--- EXTRACTED RECORDS Enclosed Below ---

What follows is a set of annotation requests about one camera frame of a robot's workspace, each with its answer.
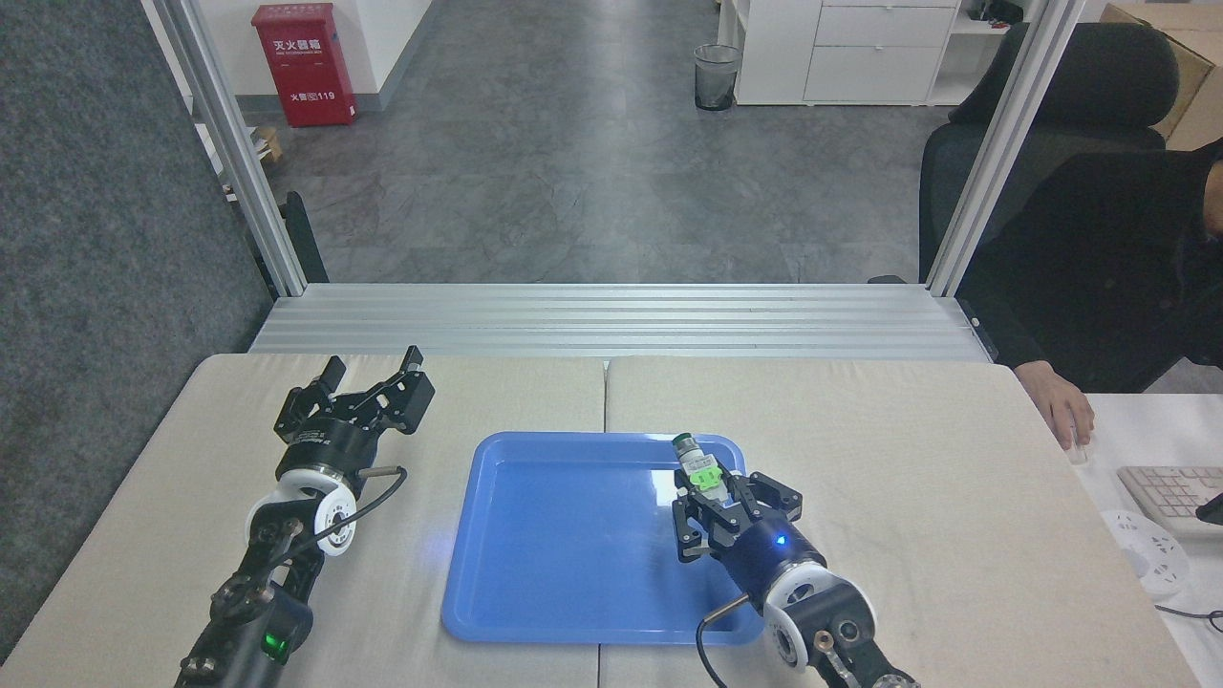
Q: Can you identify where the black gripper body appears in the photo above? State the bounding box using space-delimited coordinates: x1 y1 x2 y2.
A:
276 419 382 480
716 515 828 599

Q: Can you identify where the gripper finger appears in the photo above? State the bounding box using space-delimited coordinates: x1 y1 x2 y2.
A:
325 346 437 436
275 356 347 437
725 469 804 526
671 488 738 564

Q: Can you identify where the green and silver switch part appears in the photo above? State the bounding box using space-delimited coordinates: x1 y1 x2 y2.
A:
672 433 723 494

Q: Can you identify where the blue plastic tray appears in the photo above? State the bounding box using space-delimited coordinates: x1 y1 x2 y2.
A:
440 431 769 646

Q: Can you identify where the person's hand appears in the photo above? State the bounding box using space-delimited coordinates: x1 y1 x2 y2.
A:
1013 361 1097 451

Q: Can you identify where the black partition foot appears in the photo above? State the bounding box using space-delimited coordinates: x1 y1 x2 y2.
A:
283 191 331 286

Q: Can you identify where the red fire extinguisher box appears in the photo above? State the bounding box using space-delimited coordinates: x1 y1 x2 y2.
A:
251 3 358 128

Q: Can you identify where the white power strip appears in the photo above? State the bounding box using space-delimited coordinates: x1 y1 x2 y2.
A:
1099 508 1192 601

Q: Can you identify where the white keyboard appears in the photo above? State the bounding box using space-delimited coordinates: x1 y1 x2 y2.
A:
1116 465 1223 538

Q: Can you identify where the person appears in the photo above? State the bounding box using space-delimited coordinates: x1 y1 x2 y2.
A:
958 137 1223 395

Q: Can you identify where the black mesh waste bin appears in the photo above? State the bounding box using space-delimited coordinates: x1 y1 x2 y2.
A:
694 44 741 112

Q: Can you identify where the white drawer cabinet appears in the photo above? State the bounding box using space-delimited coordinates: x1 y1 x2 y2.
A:
717 0 1028 107

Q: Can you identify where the black office chair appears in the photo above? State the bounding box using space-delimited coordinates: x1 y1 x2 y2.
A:
868 21 1178 288

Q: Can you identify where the large cardboard box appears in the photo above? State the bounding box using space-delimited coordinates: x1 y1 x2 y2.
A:
1099 3 1223 151

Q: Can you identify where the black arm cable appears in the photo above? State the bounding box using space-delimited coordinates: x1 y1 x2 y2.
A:
696 593 752 688
287 465 409 567

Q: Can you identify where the silver aluminium rail frame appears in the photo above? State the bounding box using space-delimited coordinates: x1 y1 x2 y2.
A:
248 283 990 362

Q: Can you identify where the silver aluminium post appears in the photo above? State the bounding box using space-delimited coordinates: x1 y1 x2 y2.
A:
925 0 1085 297
151 0 309 297

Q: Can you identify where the thin black desk cable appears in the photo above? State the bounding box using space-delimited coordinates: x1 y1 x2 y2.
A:
1154 602 1223 634

--- End of Enclosed EXTRACTED RECORDS ---

-- EXERCISE AIM --
Each record above goes into the copy unchanged; the pictures do not.

-- SOLUTION --
What follows is a set of annotation requests about one camera frame of a robot's workspace, each with its answer.
Q: Can you identify where the black gripper body appears in the photo above? State the bounding box using space-delimited coordinates: x1 y1 x2 y2.
A:
276 419 382 480
716 515 828 599

Q: Can you identify where the gripper finger appears in the photo above? State the bounding box using space-delimited coordinates: x1 y1 x2 y2.
A:
325 346 437 436
275 356 347 437
725 469 804 526
671 488 738 564

Q: Can you identify where the green and silver switch part appears in the photo above? State the bounding box using space-delimited coordinates: x1 y1 x2 y2.
A:
672 433 723 494

Q: Can you identify where the blue plastic tray appears in the photo above? State the bounding box using space-delimited coordinates: x1 y1 x2 y2.
A:
440 431 769 646

Q: Can you identify where the person's hand appears in the photo above? State the bounding box using space-delimited coordinates: x1 y1 x2 y2.
A:
1013 361 1097 451

Q: Can you identify where the black partition foot appears in the photo above? State the bounding box using space-delimited coordinates: x1 y1 x2 y2.
A:
283 191 331 286

Q: Can you identify where the red fire extinguisher box appears in the photo above? State the bounding box using space-delimited coordinates: x1 y1 x2 y2.
A:
251 3 358 128

Q: Can you identify where the white power strip appears in the photo above? State the bounding box using space-delimited coordinates: x1 y1 x2 y2.
A:
1099 508 1192 601

Q: Can you identify where the white keyboard appears in the photo above? State the bounding box using space-delimited coordinates: x1 y1 x2 y2.
A:
1116 465 1223 538

Q: Can you identify where the person appears in the photo above? State the bounding box using space-delimited coordinates: x1 y1 x2 y2.
A:
958 137 1223 395

Q: Can you identify where the black mesh waste bin appears in the photo above? State the bounding box using space-delimited coordinates: x1 y1 x2 y2.
A:
694 44 741 112

Q: Can you identify where the white drawer cabinet appears in the photo above? State the bounding box using space-delimited coordinates: x1 y1 x2 y2.
A:
717 0 1028 107

Q: Can you identify where the black office chair appears in the photo above? State the bounding box using space-delimited coordinates: x1 y1 x2 y2.
A:
868 21 1178 288

Q: Can you identify where the large cardboard box appears in the photo above? State the bounding box using space-delimited coordinates: x1 y1 x2 y2.
A:
1099 3 1223 151

Q: Can you identify where the black arm cable appears in the photo above? State the bounding box using space-delimited coordinates: x1 y1 x2 y2.
A:
696 593 752 688
287 465 409 567

Q: Can you identify where the silver aluminium rail frame appears in the photo above? State the bounding box using space-delimited coordinates: x1 y1 x2 y2.
A:
248 283 990 362

Q: Can you identify where the silver aluminium post appears in the photo above? State the bounding box using space-delimited coordinates: x1 y1 x2 y2.
A:
925 0 1085 297
151 0 309 297

Q: Can you identify where the thin black desk cable appears in the photo above? State the bounding box using space-delimited coordinates: x1 y1 x2 y2.
A:
1154 602 1223 634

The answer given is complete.